Balstilimab is an anti-PD-1 whole human IgG4K antibody developed by Agenus, Inc., in an anti-PD-1 tumor immunotherapy category. Several PD-(L)1 therapies, including Keytruda, Opdivo, Tecentriq, Libtayo, Bavencio and Imfinzi, are currently available for the treatment of various solid tumors and lymphomas. However, Agenus' clinical studies of balstilimab have focused on the treatment of cervical cancer as a monotherapy or in combination with the anti-CTLA4 treatment zalifrelimab (Agen1884). The FDA has previously granted fast-track approval for balstilimab and balstilimab/zalifrelimab for the treatment of cervical cancer.

In September 2020, Agenus has initiated the submission of balstilimab to the U.S. FDA as a monotherapy for BLA in relapsed/metastatic cervical cancer. It is worth noting that Balstilimab has exclusive rights in Greater China, Recepta Biopharma has rights in South America, and Agenus has rights in the rest of the world.

 

14, loncastuximab tesirine

Loncastuximab tesirine is an antibody-conjugated drug (ADC) targeting CD19 produced by conjugation of an anti-CD19 humanized IgG1K antibody via a linker to a pyrrolibenzodiazepine (PBD) dimer toxin. Once bound to CD19-expressing cells, the drug is internalized by the cell, which then releases a cytotoxin that irreversibly binds to DNA, creating strong cross-links that prevent DNA strands from separating. This disrupts essential DNA metabolic processes such as replication, and ultimately leads to cell death.

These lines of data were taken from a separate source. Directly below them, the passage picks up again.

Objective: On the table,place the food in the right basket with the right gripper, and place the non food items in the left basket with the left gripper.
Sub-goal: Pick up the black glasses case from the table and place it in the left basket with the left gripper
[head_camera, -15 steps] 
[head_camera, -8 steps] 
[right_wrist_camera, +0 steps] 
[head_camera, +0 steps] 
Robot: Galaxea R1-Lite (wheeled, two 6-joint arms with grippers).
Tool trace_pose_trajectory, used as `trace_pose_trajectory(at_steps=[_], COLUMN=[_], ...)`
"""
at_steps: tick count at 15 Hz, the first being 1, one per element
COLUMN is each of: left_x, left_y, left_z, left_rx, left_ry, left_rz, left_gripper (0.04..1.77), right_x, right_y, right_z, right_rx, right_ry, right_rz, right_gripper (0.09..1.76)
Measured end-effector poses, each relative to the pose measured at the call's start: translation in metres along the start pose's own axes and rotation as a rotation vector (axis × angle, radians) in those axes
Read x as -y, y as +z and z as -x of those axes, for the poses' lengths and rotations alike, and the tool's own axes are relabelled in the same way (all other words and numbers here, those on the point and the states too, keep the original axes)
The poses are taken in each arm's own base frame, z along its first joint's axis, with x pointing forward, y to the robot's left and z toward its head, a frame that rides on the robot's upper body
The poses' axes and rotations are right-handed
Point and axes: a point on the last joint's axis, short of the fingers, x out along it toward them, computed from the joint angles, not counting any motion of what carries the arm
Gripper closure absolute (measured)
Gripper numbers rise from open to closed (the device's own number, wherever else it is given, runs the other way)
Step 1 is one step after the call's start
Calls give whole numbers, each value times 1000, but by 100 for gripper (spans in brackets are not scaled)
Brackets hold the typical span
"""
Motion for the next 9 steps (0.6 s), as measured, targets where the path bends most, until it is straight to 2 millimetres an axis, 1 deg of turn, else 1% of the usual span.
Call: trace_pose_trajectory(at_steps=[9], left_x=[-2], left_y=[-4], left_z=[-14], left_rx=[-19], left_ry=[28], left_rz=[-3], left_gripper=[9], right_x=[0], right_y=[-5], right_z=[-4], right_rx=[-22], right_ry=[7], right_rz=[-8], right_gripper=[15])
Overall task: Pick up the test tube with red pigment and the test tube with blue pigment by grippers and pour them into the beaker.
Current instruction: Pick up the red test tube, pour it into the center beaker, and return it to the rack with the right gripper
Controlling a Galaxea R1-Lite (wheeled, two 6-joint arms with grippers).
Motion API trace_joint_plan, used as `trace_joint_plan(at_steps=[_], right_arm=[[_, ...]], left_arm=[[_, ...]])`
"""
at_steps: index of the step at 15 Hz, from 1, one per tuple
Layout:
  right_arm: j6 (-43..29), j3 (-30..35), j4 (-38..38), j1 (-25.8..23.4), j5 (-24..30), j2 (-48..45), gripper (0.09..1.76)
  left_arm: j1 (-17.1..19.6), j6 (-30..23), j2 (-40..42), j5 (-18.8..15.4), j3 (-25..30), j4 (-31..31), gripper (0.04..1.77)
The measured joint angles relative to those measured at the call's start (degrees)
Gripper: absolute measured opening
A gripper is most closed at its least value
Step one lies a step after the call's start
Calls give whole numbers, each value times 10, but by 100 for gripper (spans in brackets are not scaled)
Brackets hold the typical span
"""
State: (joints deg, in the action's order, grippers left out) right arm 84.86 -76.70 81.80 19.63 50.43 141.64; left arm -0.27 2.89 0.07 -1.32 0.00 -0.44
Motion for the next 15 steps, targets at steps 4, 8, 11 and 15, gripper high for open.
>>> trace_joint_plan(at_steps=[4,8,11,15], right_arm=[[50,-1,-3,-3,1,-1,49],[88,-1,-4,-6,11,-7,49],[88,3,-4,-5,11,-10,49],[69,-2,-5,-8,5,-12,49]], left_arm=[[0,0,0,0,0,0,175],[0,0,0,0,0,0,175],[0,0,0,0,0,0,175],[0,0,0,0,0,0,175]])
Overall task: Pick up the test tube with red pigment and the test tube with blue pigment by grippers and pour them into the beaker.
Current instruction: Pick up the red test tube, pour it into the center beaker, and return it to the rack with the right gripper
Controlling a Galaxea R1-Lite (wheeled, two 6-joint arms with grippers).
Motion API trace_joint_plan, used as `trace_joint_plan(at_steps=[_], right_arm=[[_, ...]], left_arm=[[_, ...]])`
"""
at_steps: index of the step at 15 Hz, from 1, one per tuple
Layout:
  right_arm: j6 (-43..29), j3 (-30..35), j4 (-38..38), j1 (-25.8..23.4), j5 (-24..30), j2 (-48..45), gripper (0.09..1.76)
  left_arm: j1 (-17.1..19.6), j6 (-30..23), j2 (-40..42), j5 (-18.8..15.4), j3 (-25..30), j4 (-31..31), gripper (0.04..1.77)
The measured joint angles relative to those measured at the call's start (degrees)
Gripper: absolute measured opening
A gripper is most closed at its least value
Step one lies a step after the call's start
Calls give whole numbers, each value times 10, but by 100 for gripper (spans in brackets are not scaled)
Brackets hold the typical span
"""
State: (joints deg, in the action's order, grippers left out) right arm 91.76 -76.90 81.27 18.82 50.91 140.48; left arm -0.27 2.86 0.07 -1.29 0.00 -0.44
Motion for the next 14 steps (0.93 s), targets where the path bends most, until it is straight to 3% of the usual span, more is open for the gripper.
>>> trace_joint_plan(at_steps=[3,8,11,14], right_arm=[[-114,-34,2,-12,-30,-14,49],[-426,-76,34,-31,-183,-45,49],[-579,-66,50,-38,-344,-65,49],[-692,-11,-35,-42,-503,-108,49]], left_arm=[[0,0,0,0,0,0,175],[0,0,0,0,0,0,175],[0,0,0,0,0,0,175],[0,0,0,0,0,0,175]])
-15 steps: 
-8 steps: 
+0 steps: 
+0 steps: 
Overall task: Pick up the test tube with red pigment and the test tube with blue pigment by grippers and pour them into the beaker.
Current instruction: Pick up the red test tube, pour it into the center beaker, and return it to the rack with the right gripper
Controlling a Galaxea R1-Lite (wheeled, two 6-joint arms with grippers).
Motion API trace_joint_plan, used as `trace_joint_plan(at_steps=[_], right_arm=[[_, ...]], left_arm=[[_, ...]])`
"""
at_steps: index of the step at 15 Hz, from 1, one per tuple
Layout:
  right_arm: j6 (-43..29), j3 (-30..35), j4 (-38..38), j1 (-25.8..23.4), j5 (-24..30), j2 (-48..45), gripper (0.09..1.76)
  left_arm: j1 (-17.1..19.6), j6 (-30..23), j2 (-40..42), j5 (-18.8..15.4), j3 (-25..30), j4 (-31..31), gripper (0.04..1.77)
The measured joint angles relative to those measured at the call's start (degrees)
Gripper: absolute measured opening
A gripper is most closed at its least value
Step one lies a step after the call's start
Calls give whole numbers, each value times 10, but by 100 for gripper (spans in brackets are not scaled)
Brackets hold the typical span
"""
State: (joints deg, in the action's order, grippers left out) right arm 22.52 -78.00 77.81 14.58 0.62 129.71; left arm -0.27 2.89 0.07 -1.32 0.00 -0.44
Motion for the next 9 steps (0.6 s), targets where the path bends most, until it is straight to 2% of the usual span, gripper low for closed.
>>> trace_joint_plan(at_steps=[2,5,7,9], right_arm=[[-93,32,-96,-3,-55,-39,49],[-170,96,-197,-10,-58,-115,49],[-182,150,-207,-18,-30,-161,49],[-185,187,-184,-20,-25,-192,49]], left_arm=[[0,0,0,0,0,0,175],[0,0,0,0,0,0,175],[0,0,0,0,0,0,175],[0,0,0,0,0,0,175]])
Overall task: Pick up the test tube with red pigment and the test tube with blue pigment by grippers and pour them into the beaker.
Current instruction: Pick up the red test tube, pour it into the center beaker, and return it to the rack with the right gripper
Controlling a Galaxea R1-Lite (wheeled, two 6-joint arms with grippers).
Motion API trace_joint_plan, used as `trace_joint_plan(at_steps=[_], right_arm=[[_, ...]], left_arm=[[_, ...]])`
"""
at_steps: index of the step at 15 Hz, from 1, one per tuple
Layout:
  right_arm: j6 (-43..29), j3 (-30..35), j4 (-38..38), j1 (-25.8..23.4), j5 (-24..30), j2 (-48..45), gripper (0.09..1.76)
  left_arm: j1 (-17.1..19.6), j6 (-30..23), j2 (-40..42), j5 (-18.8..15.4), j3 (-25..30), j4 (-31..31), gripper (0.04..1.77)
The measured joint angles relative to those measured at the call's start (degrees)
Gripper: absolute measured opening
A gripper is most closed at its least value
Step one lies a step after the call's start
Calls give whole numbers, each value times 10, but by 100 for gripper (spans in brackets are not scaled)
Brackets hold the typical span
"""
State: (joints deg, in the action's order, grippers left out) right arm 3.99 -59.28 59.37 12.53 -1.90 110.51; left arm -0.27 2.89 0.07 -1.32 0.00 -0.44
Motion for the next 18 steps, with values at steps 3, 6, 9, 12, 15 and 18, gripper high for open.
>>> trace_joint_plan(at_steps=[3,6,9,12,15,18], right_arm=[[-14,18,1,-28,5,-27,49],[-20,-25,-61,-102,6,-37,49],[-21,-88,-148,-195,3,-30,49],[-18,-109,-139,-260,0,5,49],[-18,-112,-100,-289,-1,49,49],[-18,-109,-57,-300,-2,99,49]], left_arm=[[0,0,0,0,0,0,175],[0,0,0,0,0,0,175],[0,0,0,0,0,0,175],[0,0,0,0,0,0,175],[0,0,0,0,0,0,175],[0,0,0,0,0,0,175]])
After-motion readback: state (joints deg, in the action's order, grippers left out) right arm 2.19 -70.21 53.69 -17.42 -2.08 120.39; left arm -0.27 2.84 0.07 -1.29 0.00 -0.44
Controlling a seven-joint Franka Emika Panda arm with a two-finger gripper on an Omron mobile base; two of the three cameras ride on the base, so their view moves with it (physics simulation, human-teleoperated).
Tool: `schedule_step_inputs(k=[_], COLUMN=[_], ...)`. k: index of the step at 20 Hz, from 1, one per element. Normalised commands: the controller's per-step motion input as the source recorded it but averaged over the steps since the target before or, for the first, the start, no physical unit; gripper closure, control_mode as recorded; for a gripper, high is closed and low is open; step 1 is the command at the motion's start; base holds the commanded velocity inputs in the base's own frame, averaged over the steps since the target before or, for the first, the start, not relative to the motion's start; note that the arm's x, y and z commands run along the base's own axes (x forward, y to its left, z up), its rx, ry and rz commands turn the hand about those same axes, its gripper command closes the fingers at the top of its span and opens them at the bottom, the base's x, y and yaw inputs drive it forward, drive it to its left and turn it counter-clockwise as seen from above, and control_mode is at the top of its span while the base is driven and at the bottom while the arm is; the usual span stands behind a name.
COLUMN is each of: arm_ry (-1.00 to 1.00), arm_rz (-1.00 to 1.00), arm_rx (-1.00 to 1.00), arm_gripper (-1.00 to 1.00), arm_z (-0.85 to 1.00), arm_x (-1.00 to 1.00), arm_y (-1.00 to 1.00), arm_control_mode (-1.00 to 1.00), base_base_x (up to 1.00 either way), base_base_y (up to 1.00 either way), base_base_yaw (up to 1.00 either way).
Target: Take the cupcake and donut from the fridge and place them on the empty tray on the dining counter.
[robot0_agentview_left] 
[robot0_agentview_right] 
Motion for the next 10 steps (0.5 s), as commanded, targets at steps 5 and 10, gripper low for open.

Loncastuximab tesirine, developed by ADC Therapeutics SA, was previously granted orphan drug designation by the U.S. Food and Drug Administration for the treatment of diffuse large B-cell lymphoma (DLBCL) and mantel cell lymphoma (MCL). In September 2020, ADC submitted Loncastuximab tesirine to the FDA for BLA treatment of relapsed or refractory DLBCL, which was accepted by the FDA in November, with a PDUFA target date of May 21, 2021.